Die Berichte der Frankfurter Rundschau, 10.04.2008

von Matthias THIEME

"Ursachen von Not bekämpfen"

Herr Gebauer, die Spendenbranche reformiert sich nach dem Unicef-Skandal – wird jetzt alles gut?
Dass über Transparenz weiter nachgedacht wird, ist gut. Spender haben das Recht, zu erfahren, wie Hilfsorganisationen mit dem ihnen anvertrauten Geld umgehen. Problematisch ist es aber, wenn der Begriff der Transparenz auf die betriebswirtschaftliche Sphäre reduziert wird. Spannender ist es, Transparenz im politischen Kontext zu betrachten.

Können Sie ein Beispiel nennen?
Es macht schon einen Unterschied, ob in Notsituationen schlicht Nahrungsmittel und Medikamente verteilt werden, oder die nachhaltige Überwindung von Not angestrebt wird. Organisationen, die auf langfristige Veränderungsprozesse Wert legen und mit lokalen Partnern zusammenarbeiten, haben es da schwerer als solche, die nur Hilfsgüter verteilen.

Wie könnte man politische Ziele transparenter machen?
Kirchliche Entwicklungsorganisationen haben in ihren Selbstverpflichtungen zur Transparenz das Ziel formuliert, für gerechte Gesellschaften einzutreten. Hier wird das betriebswirtschaftliche Geschehen den Absichten untergeordnet. Zum Bemühen um Transparenz gehört auch, die Ursachen offenzulegen, die der Bekämpfung von Not entgegenstehen. Deutlich wird dann, wie komplex das Umfeld von Hilfe ist und wie langwierig Veränderungen sind.

Was heißt das konkret?
Nehmen Sie unsere Kampagne gegen Landminen. Wir haben Menschen, die von Minen verstümmelt wurden, mit Prothesen geholfen. Aber zugleich haben wir politisch für ein Verbot von Minen gekämpft. Das hat sechs Jahre in Anspruch genommen. Schließlich haben mehr als 150 Staaten ein völkerrechtliches Verbot von Landminen unterzeichnet. Als wir mit der der Arbeit begannen, konnten wir aber nicht wissen, dass am Ende solch ein Erfolg stehen würde. So etwas kann man nicht vorher unter Effizienzkriterien planen.

Ist langfristige Hilfe besser?
Natürlich ist es wichtig, in akuter Not unmittelbar Hilfe zu leisten, aber man muss eben zugleich an den sozialen und politischen Ursachen ansetzen. Die Welt leidet ja nicht an zu wenig Hilfe, sondern an Verhältnissen, die immer mehr Hilfe notwendig machen.

Was ist denn problematisch an kurzfristiger Hilfe?
Wenn Hilfsorganisationen sich darauf beschränken, von außen Hilfe überzustülpen, dann produzieren sie Abhängigkeit. Nach dem Tsunami haben wir das beobachten müssen. Betroffene, die gerade noch selbst bei Rettungs- und Aufräumarbeiten zugepackt hatten, wurden zu passiven Schlangestehern, als die Flut der Hilfsorganisationen eintraf. Letztlich hat das dazu geführt, dass etliche Menschen demoralisiert und in ihrem Selbstwertgefühl beeinträchtigt wurden. Das Verteilen von Hilfsgütern kann hochtransparent sein – und doch langfristig viele Probleme verursachen.

Müssten sich Hilfsorganisationen mit politischem Anspruch deutlicher abgrenzen?
Ja, sie sollte zumindest ihren Anspruch verteidigen.
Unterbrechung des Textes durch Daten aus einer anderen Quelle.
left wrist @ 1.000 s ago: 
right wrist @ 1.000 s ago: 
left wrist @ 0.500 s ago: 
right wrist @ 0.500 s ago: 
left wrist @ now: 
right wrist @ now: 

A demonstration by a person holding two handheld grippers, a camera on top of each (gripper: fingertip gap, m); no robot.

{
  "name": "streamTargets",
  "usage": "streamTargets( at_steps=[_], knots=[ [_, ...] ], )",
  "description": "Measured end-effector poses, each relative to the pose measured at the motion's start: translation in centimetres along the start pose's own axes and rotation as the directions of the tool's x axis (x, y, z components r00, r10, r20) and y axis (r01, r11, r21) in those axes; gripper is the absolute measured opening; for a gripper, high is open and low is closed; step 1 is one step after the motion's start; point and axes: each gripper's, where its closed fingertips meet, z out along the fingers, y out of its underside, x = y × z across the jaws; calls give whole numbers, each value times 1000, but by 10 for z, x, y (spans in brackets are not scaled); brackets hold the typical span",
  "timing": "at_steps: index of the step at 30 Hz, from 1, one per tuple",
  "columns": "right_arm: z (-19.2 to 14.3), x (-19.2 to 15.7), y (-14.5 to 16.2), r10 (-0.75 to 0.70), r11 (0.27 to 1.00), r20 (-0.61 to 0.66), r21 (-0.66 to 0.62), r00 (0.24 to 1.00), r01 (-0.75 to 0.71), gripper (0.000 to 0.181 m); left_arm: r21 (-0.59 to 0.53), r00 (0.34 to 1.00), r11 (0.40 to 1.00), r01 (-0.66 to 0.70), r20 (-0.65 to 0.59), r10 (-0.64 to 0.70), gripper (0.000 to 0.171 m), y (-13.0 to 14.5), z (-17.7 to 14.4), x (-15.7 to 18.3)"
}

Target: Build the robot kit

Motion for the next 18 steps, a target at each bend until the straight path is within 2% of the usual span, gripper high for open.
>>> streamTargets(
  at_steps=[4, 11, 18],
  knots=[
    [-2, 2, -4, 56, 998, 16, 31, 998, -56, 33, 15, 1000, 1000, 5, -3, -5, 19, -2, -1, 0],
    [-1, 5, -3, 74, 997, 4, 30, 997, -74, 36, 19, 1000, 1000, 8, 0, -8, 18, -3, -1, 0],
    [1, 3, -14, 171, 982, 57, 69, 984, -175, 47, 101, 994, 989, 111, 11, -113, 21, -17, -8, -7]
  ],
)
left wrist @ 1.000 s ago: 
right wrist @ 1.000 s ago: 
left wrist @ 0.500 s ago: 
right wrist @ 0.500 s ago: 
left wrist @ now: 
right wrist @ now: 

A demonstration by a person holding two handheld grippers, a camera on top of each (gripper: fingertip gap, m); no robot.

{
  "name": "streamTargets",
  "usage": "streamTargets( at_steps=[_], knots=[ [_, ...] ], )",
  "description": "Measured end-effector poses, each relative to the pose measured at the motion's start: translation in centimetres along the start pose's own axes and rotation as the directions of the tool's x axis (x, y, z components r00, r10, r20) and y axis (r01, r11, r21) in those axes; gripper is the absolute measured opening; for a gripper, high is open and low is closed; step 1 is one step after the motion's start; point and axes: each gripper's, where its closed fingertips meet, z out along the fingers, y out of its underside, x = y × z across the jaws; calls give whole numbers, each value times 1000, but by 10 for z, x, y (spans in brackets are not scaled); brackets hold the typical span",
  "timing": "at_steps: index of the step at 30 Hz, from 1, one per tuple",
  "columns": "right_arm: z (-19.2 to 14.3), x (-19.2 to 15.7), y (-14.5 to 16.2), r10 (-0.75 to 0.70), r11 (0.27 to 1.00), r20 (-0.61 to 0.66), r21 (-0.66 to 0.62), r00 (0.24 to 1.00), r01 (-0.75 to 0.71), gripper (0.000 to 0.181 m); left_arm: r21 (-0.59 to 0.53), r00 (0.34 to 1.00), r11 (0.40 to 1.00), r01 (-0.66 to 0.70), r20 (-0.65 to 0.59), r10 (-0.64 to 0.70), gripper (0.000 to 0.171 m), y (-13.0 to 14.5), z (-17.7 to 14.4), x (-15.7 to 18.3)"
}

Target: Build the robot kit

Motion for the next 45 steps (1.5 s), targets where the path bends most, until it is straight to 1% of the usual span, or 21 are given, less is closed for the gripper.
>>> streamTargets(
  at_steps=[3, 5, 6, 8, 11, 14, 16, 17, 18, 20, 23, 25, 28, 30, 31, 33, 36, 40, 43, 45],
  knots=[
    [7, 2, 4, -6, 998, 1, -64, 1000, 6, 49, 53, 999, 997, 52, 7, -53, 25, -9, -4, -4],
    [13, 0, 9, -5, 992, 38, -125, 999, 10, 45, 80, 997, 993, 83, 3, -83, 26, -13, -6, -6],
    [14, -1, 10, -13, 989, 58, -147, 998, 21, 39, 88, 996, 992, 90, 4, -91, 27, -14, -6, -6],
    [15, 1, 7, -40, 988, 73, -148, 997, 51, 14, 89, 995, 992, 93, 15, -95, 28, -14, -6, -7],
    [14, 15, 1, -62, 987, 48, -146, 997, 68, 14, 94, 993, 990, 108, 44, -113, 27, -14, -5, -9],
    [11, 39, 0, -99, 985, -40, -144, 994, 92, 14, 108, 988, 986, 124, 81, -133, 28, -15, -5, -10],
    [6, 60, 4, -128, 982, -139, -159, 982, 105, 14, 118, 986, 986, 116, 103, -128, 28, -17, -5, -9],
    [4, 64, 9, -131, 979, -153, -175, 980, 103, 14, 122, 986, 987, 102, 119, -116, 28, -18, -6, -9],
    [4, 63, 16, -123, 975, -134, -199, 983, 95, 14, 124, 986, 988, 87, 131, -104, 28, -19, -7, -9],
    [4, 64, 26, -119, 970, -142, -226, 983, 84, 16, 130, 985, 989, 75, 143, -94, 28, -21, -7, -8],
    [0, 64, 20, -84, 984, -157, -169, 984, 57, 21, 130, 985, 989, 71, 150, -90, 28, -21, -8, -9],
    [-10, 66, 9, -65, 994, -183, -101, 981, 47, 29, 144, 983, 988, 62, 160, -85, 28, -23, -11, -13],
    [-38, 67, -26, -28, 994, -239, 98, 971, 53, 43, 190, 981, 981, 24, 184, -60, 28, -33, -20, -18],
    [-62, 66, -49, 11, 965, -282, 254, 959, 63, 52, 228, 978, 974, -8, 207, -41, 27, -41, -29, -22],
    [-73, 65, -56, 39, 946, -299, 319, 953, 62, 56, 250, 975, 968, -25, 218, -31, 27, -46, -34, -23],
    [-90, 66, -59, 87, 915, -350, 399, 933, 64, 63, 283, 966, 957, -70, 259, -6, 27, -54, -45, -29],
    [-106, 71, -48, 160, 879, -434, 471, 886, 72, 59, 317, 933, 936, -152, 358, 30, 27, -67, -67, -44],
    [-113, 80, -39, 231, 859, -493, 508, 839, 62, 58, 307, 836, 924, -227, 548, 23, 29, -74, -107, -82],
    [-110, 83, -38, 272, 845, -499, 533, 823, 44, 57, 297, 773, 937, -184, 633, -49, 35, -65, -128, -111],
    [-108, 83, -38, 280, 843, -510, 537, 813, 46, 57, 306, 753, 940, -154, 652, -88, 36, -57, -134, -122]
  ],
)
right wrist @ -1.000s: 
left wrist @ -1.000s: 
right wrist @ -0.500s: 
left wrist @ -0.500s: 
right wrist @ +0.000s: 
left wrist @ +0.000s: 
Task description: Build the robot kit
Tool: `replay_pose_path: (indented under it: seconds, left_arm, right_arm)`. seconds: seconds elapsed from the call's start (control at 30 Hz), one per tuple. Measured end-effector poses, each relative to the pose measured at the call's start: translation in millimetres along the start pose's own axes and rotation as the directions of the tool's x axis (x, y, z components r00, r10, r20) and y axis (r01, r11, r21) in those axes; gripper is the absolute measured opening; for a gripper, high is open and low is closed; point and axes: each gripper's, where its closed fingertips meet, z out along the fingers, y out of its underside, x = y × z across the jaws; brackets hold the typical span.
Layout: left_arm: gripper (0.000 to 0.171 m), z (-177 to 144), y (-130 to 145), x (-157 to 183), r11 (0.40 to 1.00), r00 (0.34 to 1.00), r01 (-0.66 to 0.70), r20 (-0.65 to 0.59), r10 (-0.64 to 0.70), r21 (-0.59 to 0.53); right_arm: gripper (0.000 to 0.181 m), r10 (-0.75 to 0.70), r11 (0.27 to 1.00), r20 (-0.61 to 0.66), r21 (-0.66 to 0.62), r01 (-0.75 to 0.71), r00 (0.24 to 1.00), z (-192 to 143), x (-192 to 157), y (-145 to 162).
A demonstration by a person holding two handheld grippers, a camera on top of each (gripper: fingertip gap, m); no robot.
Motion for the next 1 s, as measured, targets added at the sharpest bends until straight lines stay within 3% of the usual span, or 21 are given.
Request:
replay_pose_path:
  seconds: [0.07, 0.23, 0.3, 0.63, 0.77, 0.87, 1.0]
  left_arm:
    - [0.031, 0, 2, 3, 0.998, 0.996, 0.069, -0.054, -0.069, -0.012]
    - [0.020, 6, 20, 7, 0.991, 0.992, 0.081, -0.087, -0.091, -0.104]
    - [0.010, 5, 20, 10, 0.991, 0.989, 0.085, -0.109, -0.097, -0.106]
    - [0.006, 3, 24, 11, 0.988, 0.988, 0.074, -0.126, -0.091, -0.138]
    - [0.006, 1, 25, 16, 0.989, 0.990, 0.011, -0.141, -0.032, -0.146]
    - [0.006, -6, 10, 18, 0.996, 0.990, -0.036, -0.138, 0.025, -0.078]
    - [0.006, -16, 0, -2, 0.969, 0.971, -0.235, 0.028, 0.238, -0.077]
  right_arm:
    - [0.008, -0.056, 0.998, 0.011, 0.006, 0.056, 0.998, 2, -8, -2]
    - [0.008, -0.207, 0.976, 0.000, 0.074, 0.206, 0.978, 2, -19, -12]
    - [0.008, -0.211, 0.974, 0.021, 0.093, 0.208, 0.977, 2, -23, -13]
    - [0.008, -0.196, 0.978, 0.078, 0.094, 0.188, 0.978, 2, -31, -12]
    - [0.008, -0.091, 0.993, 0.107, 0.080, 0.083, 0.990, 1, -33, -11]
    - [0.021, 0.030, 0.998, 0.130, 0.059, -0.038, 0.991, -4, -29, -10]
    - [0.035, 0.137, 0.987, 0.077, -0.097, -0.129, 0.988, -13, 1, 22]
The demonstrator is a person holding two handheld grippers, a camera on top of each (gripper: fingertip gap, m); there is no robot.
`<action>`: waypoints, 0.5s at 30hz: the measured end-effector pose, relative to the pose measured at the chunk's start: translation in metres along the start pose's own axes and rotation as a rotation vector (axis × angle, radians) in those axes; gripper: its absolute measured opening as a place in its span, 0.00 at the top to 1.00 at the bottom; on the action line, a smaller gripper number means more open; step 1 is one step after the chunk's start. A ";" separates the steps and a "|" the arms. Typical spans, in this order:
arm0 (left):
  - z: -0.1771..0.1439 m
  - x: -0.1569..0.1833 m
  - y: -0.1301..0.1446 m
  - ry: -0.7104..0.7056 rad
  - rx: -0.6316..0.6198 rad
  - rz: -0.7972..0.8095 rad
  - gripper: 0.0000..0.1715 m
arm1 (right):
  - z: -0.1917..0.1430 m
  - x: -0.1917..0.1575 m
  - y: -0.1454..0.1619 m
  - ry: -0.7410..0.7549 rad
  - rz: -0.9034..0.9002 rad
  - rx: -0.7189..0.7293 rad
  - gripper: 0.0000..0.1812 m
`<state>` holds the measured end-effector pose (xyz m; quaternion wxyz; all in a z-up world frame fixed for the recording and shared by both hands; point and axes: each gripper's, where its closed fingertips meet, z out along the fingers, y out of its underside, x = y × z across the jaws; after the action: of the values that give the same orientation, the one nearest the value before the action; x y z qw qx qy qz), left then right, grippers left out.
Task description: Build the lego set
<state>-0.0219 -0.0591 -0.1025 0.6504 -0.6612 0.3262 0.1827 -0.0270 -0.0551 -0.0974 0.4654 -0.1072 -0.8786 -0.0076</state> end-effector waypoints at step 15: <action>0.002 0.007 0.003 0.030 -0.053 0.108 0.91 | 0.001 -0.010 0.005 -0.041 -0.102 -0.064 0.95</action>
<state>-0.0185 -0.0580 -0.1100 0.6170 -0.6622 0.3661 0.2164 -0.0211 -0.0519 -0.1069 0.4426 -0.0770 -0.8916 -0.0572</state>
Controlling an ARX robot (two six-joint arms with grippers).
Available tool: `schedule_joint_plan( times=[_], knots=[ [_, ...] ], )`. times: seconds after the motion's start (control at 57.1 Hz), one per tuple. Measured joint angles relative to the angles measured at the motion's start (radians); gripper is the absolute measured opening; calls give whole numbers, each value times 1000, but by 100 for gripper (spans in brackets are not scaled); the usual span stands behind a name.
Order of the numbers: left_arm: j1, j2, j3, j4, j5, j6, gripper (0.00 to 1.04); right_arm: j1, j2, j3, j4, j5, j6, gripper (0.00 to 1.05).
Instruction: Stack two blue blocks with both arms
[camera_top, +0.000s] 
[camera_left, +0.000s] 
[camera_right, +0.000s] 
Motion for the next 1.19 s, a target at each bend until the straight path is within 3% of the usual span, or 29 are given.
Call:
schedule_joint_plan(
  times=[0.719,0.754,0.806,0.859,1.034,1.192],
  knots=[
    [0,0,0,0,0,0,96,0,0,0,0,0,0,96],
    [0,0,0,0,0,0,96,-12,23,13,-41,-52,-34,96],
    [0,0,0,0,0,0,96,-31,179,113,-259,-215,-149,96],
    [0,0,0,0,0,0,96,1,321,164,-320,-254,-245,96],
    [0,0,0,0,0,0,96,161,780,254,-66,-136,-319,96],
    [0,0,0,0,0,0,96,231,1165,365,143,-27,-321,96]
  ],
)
Denn wenn Transparenz auf betriebswirtschaftliche Aussagen reduziert wird, dann wächst die Gefahr, auch die Qualität der Hilfe nur noch an ökonomischen Kriterien zu messen. Dann verkommt Hilfe zu einer Ware.

Sind Organisationen mit einfachen Botschaften auf dem Spendenmarkt erfolgreicher?
Ja, leider. Die langfristige Entwicklungszusammenarbeit verliert an Bedeutung. Es profitiert die unmittelbare Nothilfe. Das Verständnis für die komplexen Umstände von Elend und Hilfe ist in der Öffentlichkeit verloren gegangen. Es ist höchste Zeit, sich wieder daran zu erinnern, dass Hilfe mehr ist als professionelles Fundraising, das nur ein "gutes Gefühl verkaufen" will. Das ist säkularisierter Ablasshandel. Wirksame Hilfe ist dagegen komplex, dringt auf Veränderungen und erfordert kritische Spender.